▸ **Task to complete**
Word for word, restate all of the data shown below.

▸ **Input data**
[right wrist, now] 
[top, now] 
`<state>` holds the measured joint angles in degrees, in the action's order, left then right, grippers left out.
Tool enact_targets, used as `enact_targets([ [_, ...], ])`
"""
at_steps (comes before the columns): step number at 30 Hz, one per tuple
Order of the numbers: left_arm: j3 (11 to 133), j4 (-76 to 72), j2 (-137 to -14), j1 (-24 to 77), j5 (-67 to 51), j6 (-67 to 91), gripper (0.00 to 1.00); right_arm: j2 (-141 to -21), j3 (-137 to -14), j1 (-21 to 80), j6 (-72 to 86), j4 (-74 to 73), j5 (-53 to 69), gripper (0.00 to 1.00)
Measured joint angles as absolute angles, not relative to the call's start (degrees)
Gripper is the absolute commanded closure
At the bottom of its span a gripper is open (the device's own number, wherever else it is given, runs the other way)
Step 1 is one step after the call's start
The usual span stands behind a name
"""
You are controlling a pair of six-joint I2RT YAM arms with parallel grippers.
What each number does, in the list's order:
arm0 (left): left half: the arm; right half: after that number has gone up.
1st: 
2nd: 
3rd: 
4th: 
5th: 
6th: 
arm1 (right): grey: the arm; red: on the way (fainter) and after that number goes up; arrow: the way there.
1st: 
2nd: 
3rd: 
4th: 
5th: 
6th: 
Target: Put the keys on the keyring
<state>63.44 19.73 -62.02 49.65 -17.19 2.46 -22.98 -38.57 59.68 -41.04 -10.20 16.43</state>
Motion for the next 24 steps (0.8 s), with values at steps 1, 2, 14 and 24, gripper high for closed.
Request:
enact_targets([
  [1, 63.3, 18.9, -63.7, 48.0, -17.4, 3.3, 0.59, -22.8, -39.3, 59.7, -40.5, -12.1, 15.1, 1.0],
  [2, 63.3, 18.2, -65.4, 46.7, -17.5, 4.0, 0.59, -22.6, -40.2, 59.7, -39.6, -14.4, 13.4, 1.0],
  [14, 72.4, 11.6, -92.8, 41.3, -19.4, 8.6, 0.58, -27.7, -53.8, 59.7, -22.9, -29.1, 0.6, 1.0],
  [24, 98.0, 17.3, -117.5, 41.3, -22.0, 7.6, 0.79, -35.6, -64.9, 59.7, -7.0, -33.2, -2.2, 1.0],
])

▸ **Result**
[right wrist, now] 
[top, now] 
`<state>` holds the measured joint angles in degrees, in the action's order, left then right, grippers left out.
Tool enact_targets, used as `enact_targets([ [_, ...], ])`
"""
at_steps (comes before the columns): step number at 30 Hz, one per tuple
Order of the numbers: left_arm: j3 (11 to 133), j4 (-76 to 72), j2 (-137 to -14), j1 (-24 to 77), j5 (-67 to 51), j6 (-67 to 91), gripper (0.00 to 1.00); right_arm: j2 (-141 to -21), j3 (-137 to -14), j1 (-21 to 80), j6 (-72 to 86), j4 (-74 to 73), j5 (-53 to 69), gripper (0.00 to 1.00)
Measured joint angles as absolute angles, not relative to the call's start (degrees)
Gripper is the absolute commanded closure
At the bottom of its span a gripper is open (the device's own number, wherever else it is given, runs the other way)
Step 1 is one step after the call's start
The usual span stands behind a name
"""
You are controlling a pair of six-joint I2RT YAM arms with parallel grippers.
What each number does, in the list's order:
arm0 (left): left half: the arm; right half: after that number has gone up.
1st: 
2nd: 
3rd: 
4th: 
5th: 
6th: 
arm1 (right): grey: the arm; red: on the way (fainter) and after that number goes up; arrow: the way there.
1st: 
2nd: 
3rd: 
4th: 
5th: 
6th: 
Target: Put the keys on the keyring
<state>63.44 19.73 -62.02 49.65 -17.19 2.46 -22.98 -38.57 59.68 -41.04 -10.20 16.43</state>
Motion for the next 24 steps (0.8 s), with values at steps 1, 2, 14 and 24, gripper high for closed.
Request:
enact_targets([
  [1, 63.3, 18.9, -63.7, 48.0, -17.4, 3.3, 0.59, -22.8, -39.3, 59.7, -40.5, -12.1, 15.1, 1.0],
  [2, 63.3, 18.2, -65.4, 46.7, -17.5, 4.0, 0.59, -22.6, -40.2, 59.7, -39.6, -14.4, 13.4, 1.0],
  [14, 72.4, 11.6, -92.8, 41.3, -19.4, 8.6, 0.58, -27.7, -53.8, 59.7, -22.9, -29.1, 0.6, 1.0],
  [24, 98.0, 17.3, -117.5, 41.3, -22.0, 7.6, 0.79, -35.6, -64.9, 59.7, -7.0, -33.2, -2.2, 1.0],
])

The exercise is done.